For Canadian tax purposes, services provided by a foreign affiliate in connection with the purchase or sale of its Canadian parent’s real property inventory would be treated differently from movable property, on the basis that real property is not considered to be “goods”. Finance could consider replacing the term “goods” with “property” in relevant legislations for equitable outcome.
The article was originally published in the Canadian Tax Focus, Volume 12, Number 3 in August of 2022.
At the 2022 IFA CRA round table, held on May 17, 2022, the CRA stated that real property is not considered to be “goods” for the purpose of paragraph 95(3)(b) in the foreign affiliate (FA) regime. This interpretation expands the sparse guidance on this provision but does not appear to be consistent with its policy intent.
Paragraph 95(2)(b) provides a deemed service-FAPI rule: certain services provided by an FA are deemed to be a separate business other than an active business carried on by the FA. Any income earned from the deemed business is therefore FAPI. For example, clause 95(2)(b)(i)(A) stipulates that this rule applies if the amounts paid in consideration for the services provided by an FA are deductible by its Canadian parent or certain related entities in computing income from a business carried on in Canada. This clause is intended to prevent erosion of the Canadian tax base through Canadian taxpayers shifting Canadian income offshore by creating a service FA in a low-tax jurisdiction.

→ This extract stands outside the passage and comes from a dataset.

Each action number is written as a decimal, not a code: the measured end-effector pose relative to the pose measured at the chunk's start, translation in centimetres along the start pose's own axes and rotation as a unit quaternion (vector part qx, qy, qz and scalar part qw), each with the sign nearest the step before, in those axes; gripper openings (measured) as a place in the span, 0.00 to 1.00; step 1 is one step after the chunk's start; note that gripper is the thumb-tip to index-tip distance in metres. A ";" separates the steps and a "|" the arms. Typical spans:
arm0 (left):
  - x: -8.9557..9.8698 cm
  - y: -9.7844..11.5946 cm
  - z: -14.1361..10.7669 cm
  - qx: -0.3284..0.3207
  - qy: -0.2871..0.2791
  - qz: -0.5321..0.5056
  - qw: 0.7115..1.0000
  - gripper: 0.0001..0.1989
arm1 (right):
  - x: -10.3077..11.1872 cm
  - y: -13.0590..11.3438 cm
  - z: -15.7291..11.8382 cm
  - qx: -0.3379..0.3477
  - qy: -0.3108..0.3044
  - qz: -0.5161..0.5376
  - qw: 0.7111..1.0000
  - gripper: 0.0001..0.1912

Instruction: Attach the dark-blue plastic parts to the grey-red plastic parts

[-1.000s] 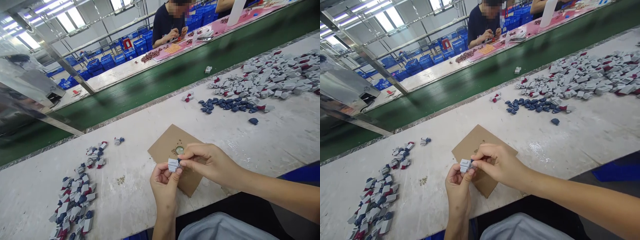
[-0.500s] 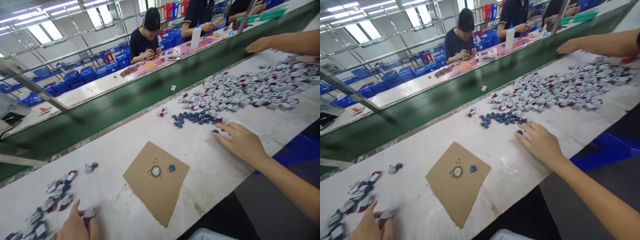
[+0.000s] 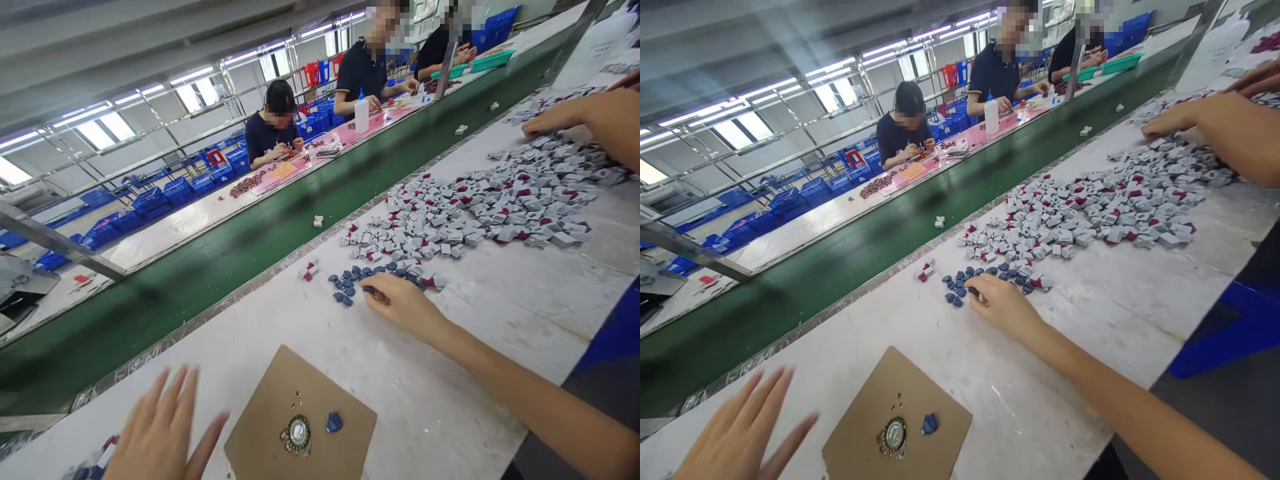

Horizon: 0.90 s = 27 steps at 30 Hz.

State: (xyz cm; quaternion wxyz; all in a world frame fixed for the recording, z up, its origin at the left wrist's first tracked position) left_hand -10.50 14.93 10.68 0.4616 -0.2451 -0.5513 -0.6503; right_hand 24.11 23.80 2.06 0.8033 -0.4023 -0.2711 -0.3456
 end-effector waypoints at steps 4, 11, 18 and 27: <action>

Subsection 95(3) provides exceptions to the “services” referred to in paragraph 95(2)(b). Specifically, paragraph 95(3)(b) provides an exception for services performed in connection with the purchase or sale of goods.
The term “goods” is not defined in the Act. Furthermore, it appears that no court cases have addressed how to interpret this term for the purposes of applying the FA rules. There is also limited previous guidance from the CRA on this subject. CRA document no. 5-7563 (August 23, 1985) states that the provision of services as a foreign sales representative for a Canadian broadcaster would not meet the exception in paragraph 95(3)(b) because the Canadian broadcast is not considered to be “goods.” At the 2022 round table, the CRA stated that real estate inventory (such as a residential condominium) is not considered to be “goods,” because the term should generally include only tangible, movable, personal property intended for sale.
The policy intent of the exception to the paragraph 95(2)(b) service-FAPI rule for services performed in connection with the purchase or sale of goods appears to be to protect activities closely connected with the processes of selling goods and transferring property that are required, by their nature, to be performed outside Canada. These activities are likely driven by valid business reasons and are not structured for the purposes of shifting income offshore. For instance, an FA may be created to provide marketing services to facilitate Canco’s sales in a foreign country. The arrangement is driven by legitimate business reasons and should not erode the Canadian tax base.
The question then becomes why services provided in connection with the purchase or sale of Canco’s real property inventory would be treated differently from movable property in this regard. Perhaps the CRA’s policy is simply a question of statutory interpretation, based on its belief that the term “goods” would imply non-movable property. However, the policy arguments noted above seem to apply equally to movable and non-movable property.
In recognition of these policy arguments, Finance could consider amending paragraph 95(3)(b) to replace “goods” with “property” —the term used in a somewhat related provision, paragraph 95(2)(a.1). This is the “property FAPI” rule that deems certain income from the sale of property to be FAPI, including income from the performance of services as an agent in relation to the purchase or sale of property.